REQUIRED ACTION -
All lines in the data below carrying the string "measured" are to be located and copied.
[[ DATA SHOWN, beginning ]]
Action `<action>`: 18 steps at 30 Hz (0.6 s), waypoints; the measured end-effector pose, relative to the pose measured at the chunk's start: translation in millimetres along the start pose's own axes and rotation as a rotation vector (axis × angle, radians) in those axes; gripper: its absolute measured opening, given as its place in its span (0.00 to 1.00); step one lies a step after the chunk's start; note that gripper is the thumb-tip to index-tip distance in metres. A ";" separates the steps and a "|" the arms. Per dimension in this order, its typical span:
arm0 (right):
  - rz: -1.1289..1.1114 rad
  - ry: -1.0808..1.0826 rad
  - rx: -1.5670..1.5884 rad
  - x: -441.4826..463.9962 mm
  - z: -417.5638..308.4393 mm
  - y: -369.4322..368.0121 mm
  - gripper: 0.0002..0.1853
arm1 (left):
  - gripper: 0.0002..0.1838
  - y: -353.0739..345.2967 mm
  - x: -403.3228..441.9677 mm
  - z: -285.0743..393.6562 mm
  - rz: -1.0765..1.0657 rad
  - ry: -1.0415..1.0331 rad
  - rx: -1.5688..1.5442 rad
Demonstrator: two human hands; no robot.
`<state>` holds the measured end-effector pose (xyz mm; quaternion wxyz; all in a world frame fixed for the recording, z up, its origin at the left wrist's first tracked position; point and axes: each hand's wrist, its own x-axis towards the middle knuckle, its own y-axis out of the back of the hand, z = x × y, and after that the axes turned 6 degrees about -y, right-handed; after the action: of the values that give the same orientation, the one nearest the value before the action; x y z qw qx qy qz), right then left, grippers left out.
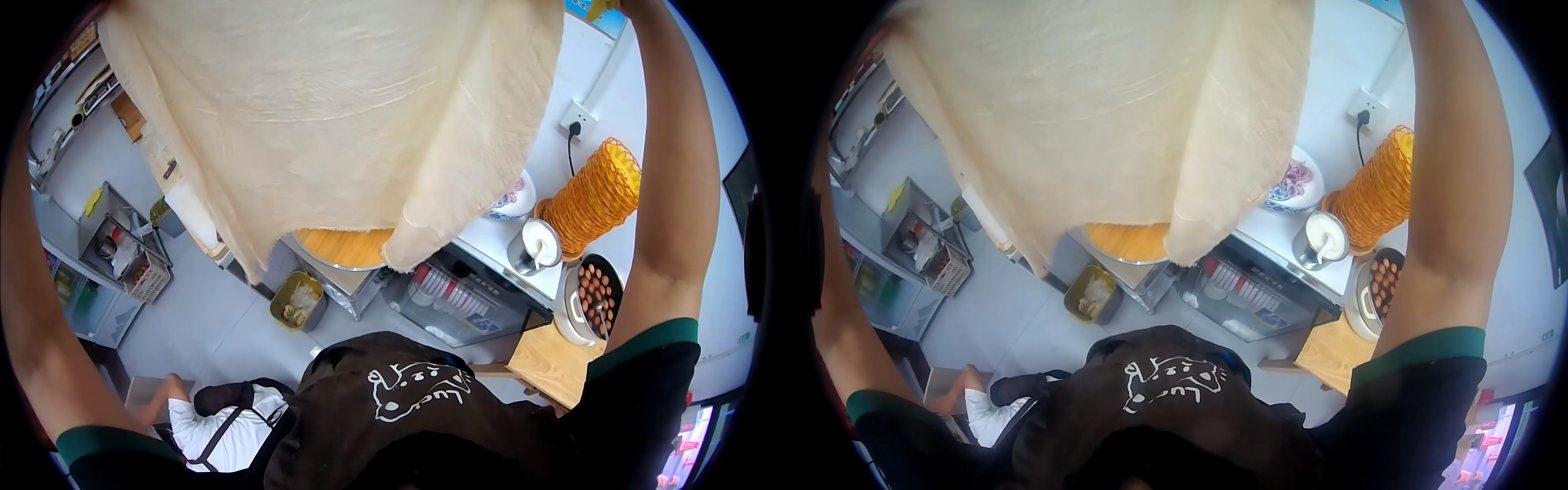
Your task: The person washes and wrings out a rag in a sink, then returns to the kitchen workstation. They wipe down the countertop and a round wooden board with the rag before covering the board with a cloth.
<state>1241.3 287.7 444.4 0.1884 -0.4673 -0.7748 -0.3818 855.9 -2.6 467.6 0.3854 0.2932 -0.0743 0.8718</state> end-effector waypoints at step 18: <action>0.317 -0.597 0.086 123.9 205.7 -117.1 0.15 | 0.30 -81.9 200.6 -317.0 -0.284 0.228 -0.373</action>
<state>1092.0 485.8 345.0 0.0299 -0.6649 -0.7287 -0.1612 664.1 292.8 314.7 0.5573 0.1245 -0.1481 0.8074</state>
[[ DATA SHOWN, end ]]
RESULT -
Action `<action>`: 18 steps at 30 Hz (0.6 s), waypoints; the measured end-effector pose, relative to the pose measured at the chunk's start: translation in millimetres along the start pose's own axes and rotation as a rotation vector (axis × angle, radians) in those axes; gripper: its absolute measured opening, given as its place in its span (0.00 to 1.00); step one lies a step after the chunk's start; note that gripper is the thumb-tip to index-tip distance in metres. A ";" separates the steps and a "|" the arms. Per dimension in this order, its typical span:
`<state>` holds the measured end-effector pose (xyz mm; quaternion wxyz; all in a world frame fixed for the recording, z up, its origin at the left wrist's first tracked position; point and axes: each hand's wrist, its own x-axis towards the middle knuckle, its own y-axis out of the back of the hand, z = x × y, and after that the axes turned 6 degrees about -y, right-handed; after the action: of the values that give the same orientation, the one nearest the value before the action; x y z qw qx qy qz), right then left, grippers left out.

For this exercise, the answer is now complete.